Five years later, the famous actress Mrs. Patrick Campbell commissioned Fauré to write some incidental music for a production in London in English. (Debussy had been asked but declined.) Fauré had little time to fulfill this commission – less than six weeks. But he managed, drawing upon “earlier” pieces, and by assigning orchestration to a Conservatoire pupil, Charles Koechlin. The complete set of incidental music consisted of nine separate pieces. Although Debussy’s opera was finished at this time, it was not performed until 1902, leaving Fauré’s score as the first music inspired by Maeterlinck’s drama to be heard in public.
Fauré’s delicate, pastel-coloured music admirably evokes the veiled atmosphere and mood of Maeterlinck’s play, a world of “people with strange names [who] move like ghosts across the stage, mysterious to us and not less mysterious to one another” (Arthur Symons). Fauré captures the flavour of this world perfectly, with music that is pensive and lyrical. Several ideas are heard in the Suite, including Golaud (Mélisande’s first lover), announced by a distant horn call in the Prélude, those associated with spinning (La Fileuse); the lovers’ one moment of joy (Sicilienne); the doomed Mélisande.
– Program notes by Robert Markow
Born in Paris, October 9, 1835
Died in Algiers, December 16, 1921
The Second Piano Concerto is Saint‑Saëns’ earliest work still in the active repertoire. It serves as a perfect example of the composer’s polish, neat formal proportions, clarity of texture and classic elegance of style. The story of how the work came to be written is an interesting one. Saint‑Saëns and the pianist-composer Anton Rubinstein had met in 1858 and had been close friends ever since, often playing piano duets together and sometimes performing in concert with Saint‑Saëns on the podium and Rubinstein at the piano. One day in 1868, Rubinstein commented that for all his appearances in Paris as a soloist, he had never conducted there. So he and Saint‑Saëns exchanged hats, so to speak, and just three weeks later, on December 13, Rubinstein mounted the podium at the Salle Pleyel to conduct the concerto Saint‑Saëns had written in the interim (it took just 17 days!).
The Concerto opens with an elaborate piano solo – a free-form, fantasia-like passage that shows Saint‑Saëns’ debt to Bach’s organ music. After the initial orchestral statement, the piano presents a lyrical theme that Saint‑Saëns lifted from a Tantum ergo for voice and organ by a former pupil of his, Gabriel Fauré. The pianist Alfred Cortot said that Fauré, “with absolute sincerity, congratulated himself on the honour his master had done him by using his theme.” Glittering cascades of notes, thundering octaves, and dazzling passage work are used to great effect. In a surprise gesture, the opening material returns at the end of the movement, but now in hushed, subdued tones with “a poetic quality of something remembered from the depths of the past.”

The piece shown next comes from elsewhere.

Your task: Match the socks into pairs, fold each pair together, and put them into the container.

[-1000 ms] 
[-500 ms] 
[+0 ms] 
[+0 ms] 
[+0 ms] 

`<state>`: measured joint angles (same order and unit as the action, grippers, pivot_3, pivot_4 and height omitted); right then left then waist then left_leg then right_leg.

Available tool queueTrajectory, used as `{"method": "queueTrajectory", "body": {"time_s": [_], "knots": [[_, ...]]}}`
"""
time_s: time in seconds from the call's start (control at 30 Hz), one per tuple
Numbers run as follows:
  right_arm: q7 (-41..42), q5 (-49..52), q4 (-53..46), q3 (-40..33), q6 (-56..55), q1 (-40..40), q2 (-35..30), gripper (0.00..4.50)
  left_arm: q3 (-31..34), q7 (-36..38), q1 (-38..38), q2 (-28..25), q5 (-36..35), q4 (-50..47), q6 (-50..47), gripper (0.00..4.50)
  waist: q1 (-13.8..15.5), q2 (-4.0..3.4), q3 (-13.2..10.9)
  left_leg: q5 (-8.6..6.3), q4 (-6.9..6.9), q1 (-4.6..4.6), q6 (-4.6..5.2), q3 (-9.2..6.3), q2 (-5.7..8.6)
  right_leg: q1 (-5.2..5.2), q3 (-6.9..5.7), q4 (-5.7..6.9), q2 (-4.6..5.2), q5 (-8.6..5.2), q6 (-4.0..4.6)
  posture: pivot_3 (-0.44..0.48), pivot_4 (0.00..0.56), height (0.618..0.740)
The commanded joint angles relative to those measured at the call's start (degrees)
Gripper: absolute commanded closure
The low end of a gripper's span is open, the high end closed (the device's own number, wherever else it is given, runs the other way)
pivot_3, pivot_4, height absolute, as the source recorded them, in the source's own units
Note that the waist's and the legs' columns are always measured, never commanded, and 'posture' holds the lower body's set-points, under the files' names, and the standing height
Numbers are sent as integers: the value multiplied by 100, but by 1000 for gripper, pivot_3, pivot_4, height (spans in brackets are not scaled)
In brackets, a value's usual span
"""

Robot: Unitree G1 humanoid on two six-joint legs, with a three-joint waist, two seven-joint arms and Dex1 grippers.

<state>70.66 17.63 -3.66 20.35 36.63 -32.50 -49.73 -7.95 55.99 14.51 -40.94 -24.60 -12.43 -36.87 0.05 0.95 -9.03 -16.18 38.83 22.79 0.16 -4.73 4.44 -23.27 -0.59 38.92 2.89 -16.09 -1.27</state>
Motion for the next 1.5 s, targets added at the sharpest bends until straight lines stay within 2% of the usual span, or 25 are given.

The scherzo trips along gaily, light as a feather in the best tradition of Mendelssohn, except for the jaunty second theme that brings images of dancing horses to some minds.
The third movement employs the furious tarantella rhythm in a whirlwind tour de force. Everything points to a master craftsman. To quote Cortot again, “the music displays neat and even brilliant rhythms, more intelligence than sensibility, more verve than feelings.” The concerto ends in a blaze of fiery virtuosity.
– Program notes by Robert Markow
Born in Bergen, June 15, 1843
Died in Bergen, September 4, 1907
Edvard Grieg is one of the best-known names in classical music, but his only symphony is one of the least-known in the repertoire of those by famous composers. It is a full-length (30 minutes-plus), four-movement, richly melodic, coherent work in conventional format. “In the C minor symphony we are face to face with a go-ahead young man set on a successful international career,” wrote the Norwegian musicologist Finn Benestad. So why don’t we hear it more often?
One reason is that Grieg himself suppressed it, and as a result it has remained on the outer fringes of the repertoire. Grieg was just twenty when he wrote his symphony. Following studies in Leipzig from 1858 to 1862 (Norway had no advanced music schools at the time), Grieg returned briefly to his natal city of Bergen, then went to Copenhagen in search of musical stimulus and employment. There he met Denmark’s most famous composer of the nineteenth century, Niels Gade (another Scandinavian whose eight symphonies are rarely heard today), who encouraged him to write a symphony. Grieg took Gade literally, and produced what we have today. It was his first completed orchestral work. When he showed it to Gade in May 1864, it won the Dane’s high approval, and on June 4 the symphony, minus its first movement, was performed at the Tivoli Gardens. The symphony in whole or in part, was subsequently performed in Copenhagen, Christiania (present-day Oslo) and Bergen. Grieg arranged the two inner movements for piano four hands and had them published as Two Symphonic Pieces, Op. 14.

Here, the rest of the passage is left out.